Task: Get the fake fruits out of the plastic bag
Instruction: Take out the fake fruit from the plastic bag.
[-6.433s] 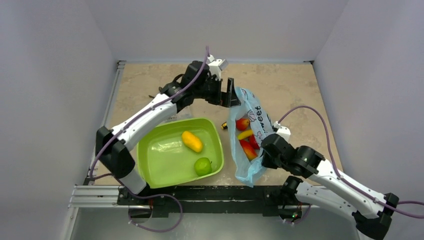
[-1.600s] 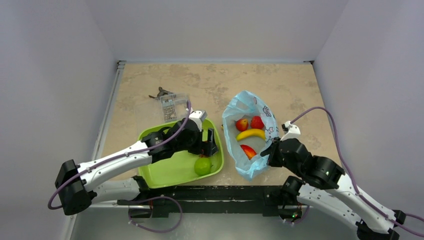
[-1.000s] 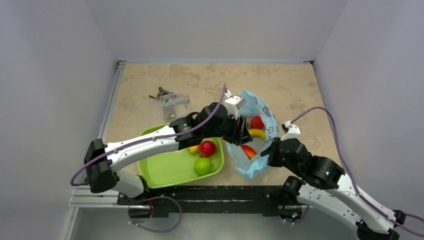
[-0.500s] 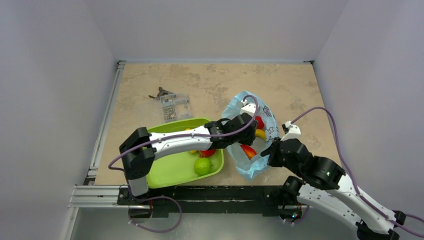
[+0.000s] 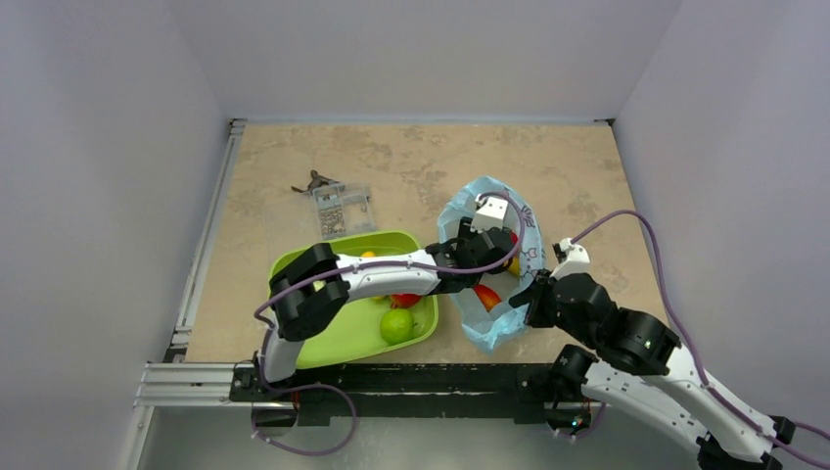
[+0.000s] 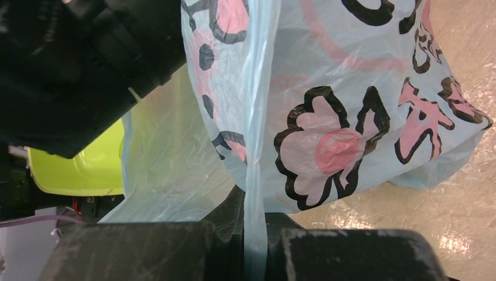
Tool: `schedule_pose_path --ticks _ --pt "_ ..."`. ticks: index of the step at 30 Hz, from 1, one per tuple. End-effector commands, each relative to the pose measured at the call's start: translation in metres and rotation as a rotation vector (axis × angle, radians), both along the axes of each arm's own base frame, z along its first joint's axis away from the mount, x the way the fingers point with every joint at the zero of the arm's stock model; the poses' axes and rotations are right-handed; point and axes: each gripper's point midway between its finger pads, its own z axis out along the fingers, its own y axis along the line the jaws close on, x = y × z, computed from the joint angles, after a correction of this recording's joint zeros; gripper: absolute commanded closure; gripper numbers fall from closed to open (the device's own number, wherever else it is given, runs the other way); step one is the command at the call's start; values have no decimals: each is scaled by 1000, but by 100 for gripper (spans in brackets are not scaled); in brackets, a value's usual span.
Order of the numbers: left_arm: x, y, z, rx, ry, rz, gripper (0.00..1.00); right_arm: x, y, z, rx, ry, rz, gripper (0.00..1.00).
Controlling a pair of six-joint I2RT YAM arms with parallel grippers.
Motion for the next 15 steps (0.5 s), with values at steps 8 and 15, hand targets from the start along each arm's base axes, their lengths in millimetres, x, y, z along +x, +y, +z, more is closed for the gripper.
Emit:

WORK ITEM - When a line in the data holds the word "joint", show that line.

YOUR SOLUTION -
Tool: `schedule_pose_path --ticks _ --pt "_ ..."`. ticks: index of the step at 30 Hz, from 1, one per tuple. End-effector commands, each relative to the pose measured at the call's start: translation in metres and rotation as a rotation vector (axis × angle, radians), both along the axes of each arm's own base frame, z along its first joint's axis away from the mount, x the way the fingers point with every joint at the zero of the arm's stock model; the poses' axes and rotations are right-handed; point and axes: each gripper's point midway between its finger pads, its own z axis out along the fingers, its own y axis along the line the jaws close on, x = y × z, computed from the joint angles, after a correction of this recording's joint zeros; gripper: absolute commanded closure; gripper numbers fall from closed to open (the device's own number, wherever else it is given, runs the other way); step one is the command at the call's start; values have no decimals: each is scaled by 1000, but by 100 for gripper (spans in brackets are not scaled); in brackets, a value's usual span.
Controlling a pair of six-joint I2RT YAM arms with parallel grippers.

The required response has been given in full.